Track 4 / Presentation 3

Vacuum Concrete in Mexico and their Precedents in Public Housing Construction

Dr. Mónica Silva-Contreras

Universidad Iberoamericana, Ciudad de México

Monica.silva@ibero.mx

The aim of the presentation is to analyze the technical context in which is inserted the use of vacuum concrete for the construction of public low cost housing projects such as the Urban Complex Peñón San Juan de Aragón in Mexico City between 1962 and 1964.
In primary sources and some specialized publications was registered the construction of 970 houses in four months using the procedures and equipment for building with that specific material, which were registered by Karl P. Billner in the United States from 1936 onwards. That information generated a numbers of questions about the system itself and especially about the transference of that technology to Latin America and particularly to Mexico.


Vacuum Concrete was used since end of thirties in considerable examples of social housing complexes, with apartment buildings or single-family houses. Since the foundation of his company, Vacuum Concrete Corp. and the registration of his patents, Billner bet on the usefulness of the material and equipment that he was designing and improving for the construction of low-cost housing. The speed of construction was the main advantage he advertised in brochures, announcements in specialized magazines, and demonstrations in different institutions.


The United States’ housing shortage was already serious in those times of economic crisis, so Billner’s work was among interesting proposals for prefabrication as the main way to solve the problem. Editorials, articles, projects, advertising, and conferences in architectural and engineer journals may show the technical responses to build cheap and rapidly the important number of houses required.


Even when Billner bet for prefabrication of parts to build houses, his first opportunities came from George A. Fuller Co. Surely as subcontractor, he built the slabs of the buildings in big projects such as Red Hook in Brooklyn, between 1938 and 1939, of 27 building of two and six-stories according to the project of the architect Alfred Easton Poor. A similar experience quoted by Billner was the Vladeck Houses complex, on the Lower East Side of Manhattan, with 1,523 apartments in 20 six-story buildings, designed by the architectural firm Shreve, Lamb and Harmon, and built between 1939 and 1940. Both were among the first affordable housing developments managed by the New York City Housing Authority.

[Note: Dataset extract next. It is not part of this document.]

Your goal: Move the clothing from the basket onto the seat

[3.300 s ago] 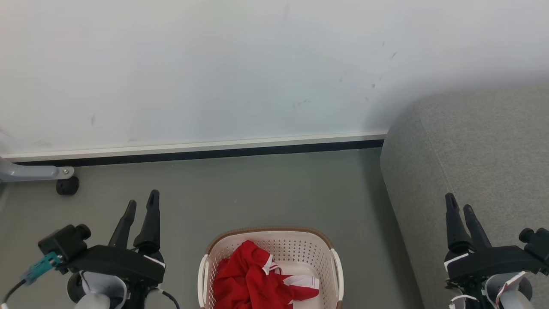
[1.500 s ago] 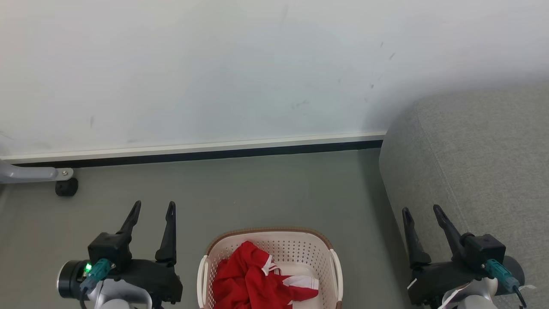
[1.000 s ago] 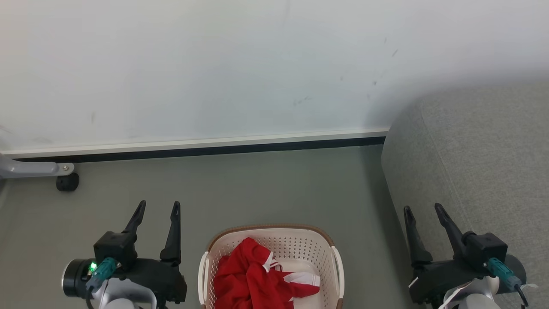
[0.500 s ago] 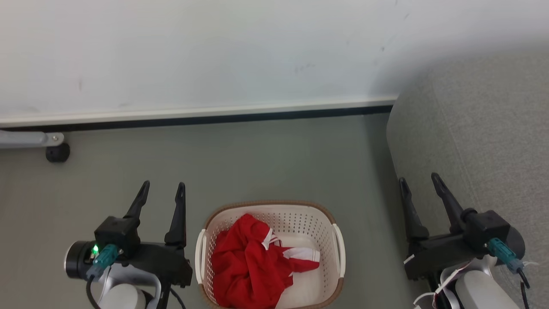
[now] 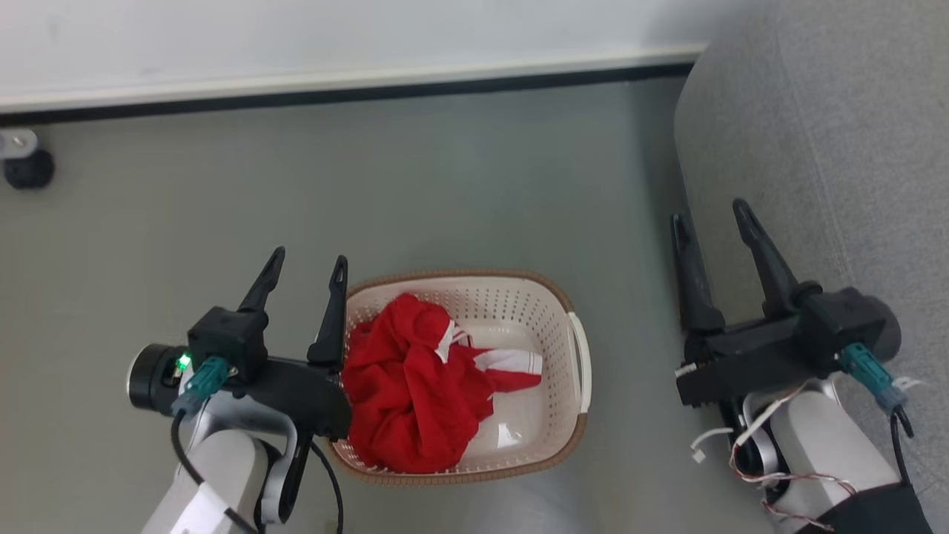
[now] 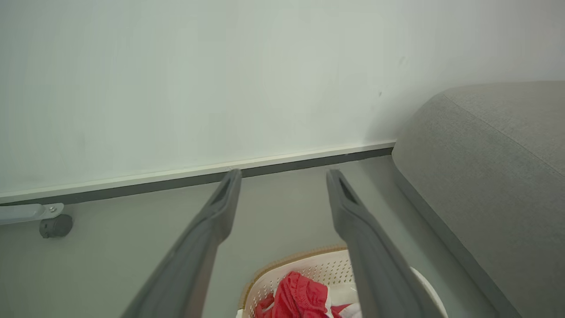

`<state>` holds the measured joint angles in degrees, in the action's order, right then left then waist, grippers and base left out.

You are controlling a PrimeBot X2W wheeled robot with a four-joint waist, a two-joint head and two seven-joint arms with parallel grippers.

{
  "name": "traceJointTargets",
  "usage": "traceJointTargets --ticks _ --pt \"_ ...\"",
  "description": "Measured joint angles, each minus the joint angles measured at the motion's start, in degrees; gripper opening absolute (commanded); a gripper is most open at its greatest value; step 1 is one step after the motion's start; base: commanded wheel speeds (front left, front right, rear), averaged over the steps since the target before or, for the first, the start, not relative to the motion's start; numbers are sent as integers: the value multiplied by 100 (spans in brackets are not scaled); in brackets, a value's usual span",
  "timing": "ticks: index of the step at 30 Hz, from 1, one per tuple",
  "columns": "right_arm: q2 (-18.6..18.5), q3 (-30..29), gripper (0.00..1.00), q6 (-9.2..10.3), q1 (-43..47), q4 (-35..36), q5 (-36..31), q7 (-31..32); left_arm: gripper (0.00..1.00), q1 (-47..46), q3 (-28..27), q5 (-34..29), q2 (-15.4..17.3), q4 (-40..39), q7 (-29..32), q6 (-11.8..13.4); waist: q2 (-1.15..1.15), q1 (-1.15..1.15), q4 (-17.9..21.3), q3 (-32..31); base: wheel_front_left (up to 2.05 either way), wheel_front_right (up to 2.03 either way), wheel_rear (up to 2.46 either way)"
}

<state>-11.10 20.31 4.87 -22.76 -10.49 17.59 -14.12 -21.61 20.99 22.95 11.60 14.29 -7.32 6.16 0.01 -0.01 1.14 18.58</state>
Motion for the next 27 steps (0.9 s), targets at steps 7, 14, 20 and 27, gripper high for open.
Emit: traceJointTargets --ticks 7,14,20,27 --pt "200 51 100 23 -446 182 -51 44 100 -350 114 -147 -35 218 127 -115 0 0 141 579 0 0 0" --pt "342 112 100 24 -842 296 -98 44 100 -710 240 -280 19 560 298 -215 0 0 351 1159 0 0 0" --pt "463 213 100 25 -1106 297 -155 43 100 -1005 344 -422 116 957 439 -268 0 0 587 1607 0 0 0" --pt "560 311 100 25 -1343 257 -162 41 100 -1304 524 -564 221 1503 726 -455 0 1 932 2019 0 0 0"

At the same time, Billner was working in other projects and demonstrating with other financing schemes the possibilities to build one or two-story houses with walls and roofs of vacuum concrete. It allow us to understand a specific context for this material, which main advantage was the concrete setting speed and, as consequence, the reduced time for reusing the molds. The optimal form of construction envisioned by Billner was the production of parts on site, like panels or entire walls, since the equipment was portable. That option contrasted with most of others in that time that required serial production through industrialized systems.


A similar housing crisis was growing in Latin America and other developing countries, where solutions focused on on-site production, given the lack of plants for mass production of components as well as the abundant and cheap local labor force. In this sense, there are interesting records about the proposals for the construction of houses using vacuum concrete in diverse contexts since the 1940s, as well as constructions with an experimental nature, but with ambitious objectives, in Latin American countries. The records about the construction of the houses in Mexico provide specific details about the temporary plant for producing the entire walls to build them just beside the urban complex, the equipment for handling and placement on site.


The importance of the presentation will be in the details of the methods for producing this type of concrete during thirties, forties and fifties, in different contexts and for different components, such as double or single walls, floor slaps, flat or vaulted ceilings, as precedents for the constructions in Mexico. When that happened, the date of Billner's death was close, so not only would they be built with the maximum development achieved in the equipment for the production of precast concrete pieces under vacuum by the engineer, since they would be the last ones made in life of their inventor.


The conclusions will allow the discussion about the reasons for the failure of the system, at least in Latin-American cities, such as México and previously in Bogotá, where after few experiences using components for public housing projects and a couple of factories, their representatives closed even knowing the advantages of the vacuum concrete.


Mónica Silva Contreras has a PhD in Architecture from the Universidad Central de Venezuela, Caracas. She is a full-time professor in History of Architecture, Universidad Iberoamericana, Ciudad de México. Activity as researcher is focused on the studies of modern materials and building technologies, like metallic structures and reinforced concrete, establishing relationships between technical knowledge of architects and engineers with aesthetics and culture, as on the social and cultural context.